Problem requirements
Write out again, exactly, the lines below starting at the one with "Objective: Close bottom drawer" and ending at the one with "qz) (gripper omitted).".

== == ==

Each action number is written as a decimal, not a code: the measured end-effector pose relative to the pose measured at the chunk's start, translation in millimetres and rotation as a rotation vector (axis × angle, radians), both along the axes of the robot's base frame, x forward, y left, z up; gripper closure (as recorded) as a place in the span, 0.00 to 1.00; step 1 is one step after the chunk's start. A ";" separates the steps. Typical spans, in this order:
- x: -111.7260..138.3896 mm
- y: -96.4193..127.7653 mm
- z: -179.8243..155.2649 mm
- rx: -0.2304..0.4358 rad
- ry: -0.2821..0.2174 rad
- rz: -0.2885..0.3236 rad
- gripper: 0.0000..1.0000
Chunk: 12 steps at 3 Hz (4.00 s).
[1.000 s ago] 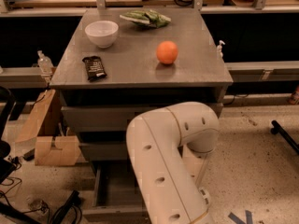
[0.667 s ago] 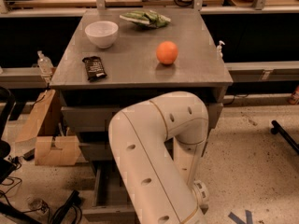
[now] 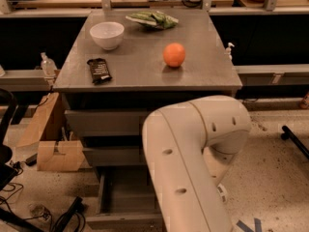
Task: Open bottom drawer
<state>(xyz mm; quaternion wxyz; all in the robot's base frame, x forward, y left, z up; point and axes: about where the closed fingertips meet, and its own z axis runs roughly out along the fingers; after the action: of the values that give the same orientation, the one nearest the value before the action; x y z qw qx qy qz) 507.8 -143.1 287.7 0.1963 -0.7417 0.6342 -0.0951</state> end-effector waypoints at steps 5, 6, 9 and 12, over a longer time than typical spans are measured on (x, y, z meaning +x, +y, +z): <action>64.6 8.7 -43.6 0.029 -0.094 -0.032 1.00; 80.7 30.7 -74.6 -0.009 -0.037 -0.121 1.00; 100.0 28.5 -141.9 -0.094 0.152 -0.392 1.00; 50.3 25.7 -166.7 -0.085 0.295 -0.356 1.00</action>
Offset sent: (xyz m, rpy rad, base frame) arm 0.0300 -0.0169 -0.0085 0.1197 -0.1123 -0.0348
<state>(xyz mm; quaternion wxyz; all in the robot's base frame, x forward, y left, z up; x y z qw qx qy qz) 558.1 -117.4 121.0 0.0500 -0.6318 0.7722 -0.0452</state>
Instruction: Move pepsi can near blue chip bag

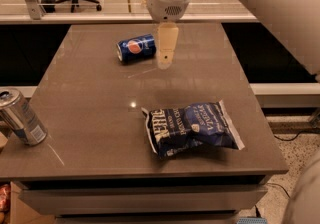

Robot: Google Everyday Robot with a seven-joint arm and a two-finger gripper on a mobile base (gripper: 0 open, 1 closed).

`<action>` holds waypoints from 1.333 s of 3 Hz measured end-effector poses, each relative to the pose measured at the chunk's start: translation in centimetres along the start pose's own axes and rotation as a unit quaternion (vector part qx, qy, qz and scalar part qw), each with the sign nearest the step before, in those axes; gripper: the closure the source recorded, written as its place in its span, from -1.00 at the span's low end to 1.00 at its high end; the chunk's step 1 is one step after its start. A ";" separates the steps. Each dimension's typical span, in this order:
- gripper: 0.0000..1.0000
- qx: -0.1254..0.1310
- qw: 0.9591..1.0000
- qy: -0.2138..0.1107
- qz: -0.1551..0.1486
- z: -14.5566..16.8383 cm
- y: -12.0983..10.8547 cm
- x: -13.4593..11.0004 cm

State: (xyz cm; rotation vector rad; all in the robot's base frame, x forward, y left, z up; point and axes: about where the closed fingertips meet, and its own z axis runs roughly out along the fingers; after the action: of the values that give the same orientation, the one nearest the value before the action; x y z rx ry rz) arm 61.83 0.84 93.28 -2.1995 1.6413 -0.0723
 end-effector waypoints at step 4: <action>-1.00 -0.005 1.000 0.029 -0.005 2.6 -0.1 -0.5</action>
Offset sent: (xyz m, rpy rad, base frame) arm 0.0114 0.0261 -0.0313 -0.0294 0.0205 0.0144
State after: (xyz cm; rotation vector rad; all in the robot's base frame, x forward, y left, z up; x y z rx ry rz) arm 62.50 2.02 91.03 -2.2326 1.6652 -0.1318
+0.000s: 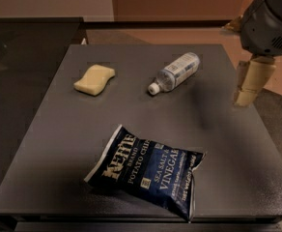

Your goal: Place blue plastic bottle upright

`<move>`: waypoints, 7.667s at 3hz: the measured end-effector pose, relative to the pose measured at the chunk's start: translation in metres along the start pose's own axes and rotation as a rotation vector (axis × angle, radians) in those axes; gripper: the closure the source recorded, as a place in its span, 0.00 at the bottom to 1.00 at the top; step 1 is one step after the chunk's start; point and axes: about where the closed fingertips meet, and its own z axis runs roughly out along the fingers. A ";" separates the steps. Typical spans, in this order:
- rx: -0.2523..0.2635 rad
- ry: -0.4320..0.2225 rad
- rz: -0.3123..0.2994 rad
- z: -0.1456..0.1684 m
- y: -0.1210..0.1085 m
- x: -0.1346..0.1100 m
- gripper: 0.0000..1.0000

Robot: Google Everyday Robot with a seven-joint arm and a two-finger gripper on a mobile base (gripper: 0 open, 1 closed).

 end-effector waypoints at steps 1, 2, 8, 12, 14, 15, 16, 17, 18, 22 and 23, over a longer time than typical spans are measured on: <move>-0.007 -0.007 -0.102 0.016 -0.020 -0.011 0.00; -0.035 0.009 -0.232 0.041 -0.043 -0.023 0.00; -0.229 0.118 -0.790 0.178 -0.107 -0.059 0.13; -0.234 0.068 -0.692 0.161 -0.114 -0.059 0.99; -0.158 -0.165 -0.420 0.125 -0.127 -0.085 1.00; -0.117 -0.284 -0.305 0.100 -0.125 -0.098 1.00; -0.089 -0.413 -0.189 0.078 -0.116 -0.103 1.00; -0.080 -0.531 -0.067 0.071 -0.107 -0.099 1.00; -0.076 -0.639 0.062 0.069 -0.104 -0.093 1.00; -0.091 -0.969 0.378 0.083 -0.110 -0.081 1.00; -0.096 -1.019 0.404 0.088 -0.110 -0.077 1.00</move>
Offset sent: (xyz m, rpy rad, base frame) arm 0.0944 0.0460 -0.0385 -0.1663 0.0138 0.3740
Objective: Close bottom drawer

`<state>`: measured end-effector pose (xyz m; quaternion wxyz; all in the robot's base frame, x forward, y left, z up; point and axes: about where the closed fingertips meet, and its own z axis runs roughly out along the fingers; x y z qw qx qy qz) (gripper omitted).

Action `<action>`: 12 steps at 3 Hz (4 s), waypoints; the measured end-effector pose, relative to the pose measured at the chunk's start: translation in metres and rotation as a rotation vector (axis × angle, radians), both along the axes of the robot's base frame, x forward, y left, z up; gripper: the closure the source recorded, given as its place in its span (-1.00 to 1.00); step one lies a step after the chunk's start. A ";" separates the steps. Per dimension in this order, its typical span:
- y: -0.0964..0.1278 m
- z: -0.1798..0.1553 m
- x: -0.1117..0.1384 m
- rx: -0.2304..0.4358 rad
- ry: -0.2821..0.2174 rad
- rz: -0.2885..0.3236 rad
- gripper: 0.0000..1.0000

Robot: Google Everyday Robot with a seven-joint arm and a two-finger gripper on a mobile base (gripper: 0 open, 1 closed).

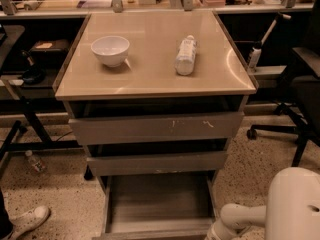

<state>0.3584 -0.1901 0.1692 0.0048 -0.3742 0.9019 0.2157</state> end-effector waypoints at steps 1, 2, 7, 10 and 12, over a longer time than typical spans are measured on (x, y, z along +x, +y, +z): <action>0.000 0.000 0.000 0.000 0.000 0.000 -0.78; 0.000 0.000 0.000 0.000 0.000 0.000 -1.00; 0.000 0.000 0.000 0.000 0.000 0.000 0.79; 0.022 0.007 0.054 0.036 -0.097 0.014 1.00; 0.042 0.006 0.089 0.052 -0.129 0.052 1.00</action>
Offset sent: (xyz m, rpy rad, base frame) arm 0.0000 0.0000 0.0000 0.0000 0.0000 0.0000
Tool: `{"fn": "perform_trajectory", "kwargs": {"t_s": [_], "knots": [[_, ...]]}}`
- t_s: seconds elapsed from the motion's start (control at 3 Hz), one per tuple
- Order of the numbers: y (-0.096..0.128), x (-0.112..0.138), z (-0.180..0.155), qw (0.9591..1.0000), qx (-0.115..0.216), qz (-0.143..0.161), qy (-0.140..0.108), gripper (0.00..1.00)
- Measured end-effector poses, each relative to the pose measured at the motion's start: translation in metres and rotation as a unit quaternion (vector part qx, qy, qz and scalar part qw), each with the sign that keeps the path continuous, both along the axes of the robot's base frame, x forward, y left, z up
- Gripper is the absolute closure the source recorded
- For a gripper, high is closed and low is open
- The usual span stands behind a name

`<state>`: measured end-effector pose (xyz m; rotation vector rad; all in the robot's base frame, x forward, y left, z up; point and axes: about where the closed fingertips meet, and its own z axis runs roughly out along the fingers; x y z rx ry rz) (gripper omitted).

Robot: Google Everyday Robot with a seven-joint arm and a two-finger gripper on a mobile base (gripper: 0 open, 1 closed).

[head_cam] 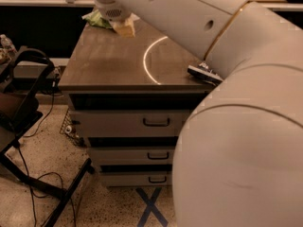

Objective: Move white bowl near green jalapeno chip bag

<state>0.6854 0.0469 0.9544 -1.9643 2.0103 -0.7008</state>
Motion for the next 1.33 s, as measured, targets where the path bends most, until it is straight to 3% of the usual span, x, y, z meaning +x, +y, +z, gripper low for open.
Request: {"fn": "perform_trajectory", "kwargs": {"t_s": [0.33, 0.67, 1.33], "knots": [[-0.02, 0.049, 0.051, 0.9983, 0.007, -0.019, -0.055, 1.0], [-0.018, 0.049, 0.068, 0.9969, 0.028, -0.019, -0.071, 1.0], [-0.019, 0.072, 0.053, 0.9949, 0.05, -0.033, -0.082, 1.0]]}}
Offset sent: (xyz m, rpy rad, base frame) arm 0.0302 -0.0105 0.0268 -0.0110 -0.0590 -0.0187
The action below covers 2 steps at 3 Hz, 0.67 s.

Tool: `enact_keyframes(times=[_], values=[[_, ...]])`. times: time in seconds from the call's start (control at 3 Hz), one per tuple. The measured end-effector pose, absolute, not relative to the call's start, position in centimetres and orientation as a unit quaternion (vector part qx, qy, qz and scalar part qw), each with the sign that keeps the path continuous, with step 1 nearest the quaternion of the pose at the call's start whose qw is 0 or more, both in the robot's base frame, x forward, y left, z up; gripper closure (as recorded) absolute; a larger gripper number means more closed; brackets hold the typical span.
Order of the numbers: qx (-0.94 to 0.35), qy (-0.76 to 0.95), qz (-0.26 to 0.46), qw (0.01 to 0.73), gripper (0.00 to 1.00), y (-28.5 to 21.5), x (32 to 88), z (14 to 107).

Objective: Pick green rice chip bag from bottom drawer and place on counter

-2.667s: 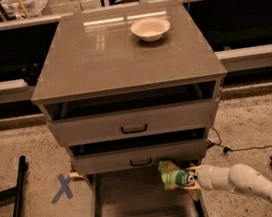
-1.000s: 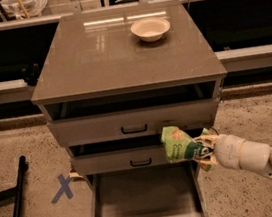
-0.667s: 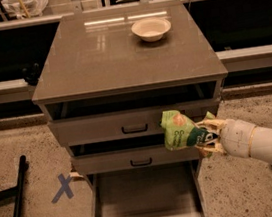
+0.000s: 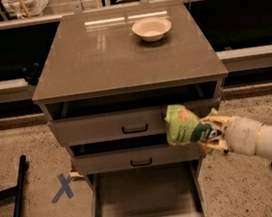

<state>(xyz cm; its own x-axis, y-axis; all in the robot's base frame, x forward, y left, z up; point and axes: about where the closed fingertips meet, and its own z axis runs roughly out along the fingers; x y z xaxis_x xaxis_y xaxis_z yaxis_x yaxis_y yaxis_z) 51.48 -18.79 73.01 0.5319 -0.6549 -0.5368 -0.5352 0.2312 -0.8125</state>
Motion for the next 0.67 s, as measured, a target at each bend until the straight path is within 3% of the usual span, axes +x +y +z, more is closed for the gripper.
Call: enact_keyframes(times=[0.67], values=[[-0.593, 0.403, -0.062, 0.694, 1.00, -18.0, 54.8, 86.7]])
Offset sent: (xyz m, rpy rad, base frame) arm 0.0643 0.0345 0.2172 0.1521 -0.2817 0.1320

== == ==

Result of this task
Objective: Close bottom drawer

`<state>`: measured end-effector pose (xyz m; quaternion wxyz; all in the robot's base frame, x forward, y left, z up; point and axes: about where the closed fingertips meet, and its own z axis runs roughly out along the fingers; x y z qw qx qy qz) (gripper omitted).

No more output will be added to the exercise.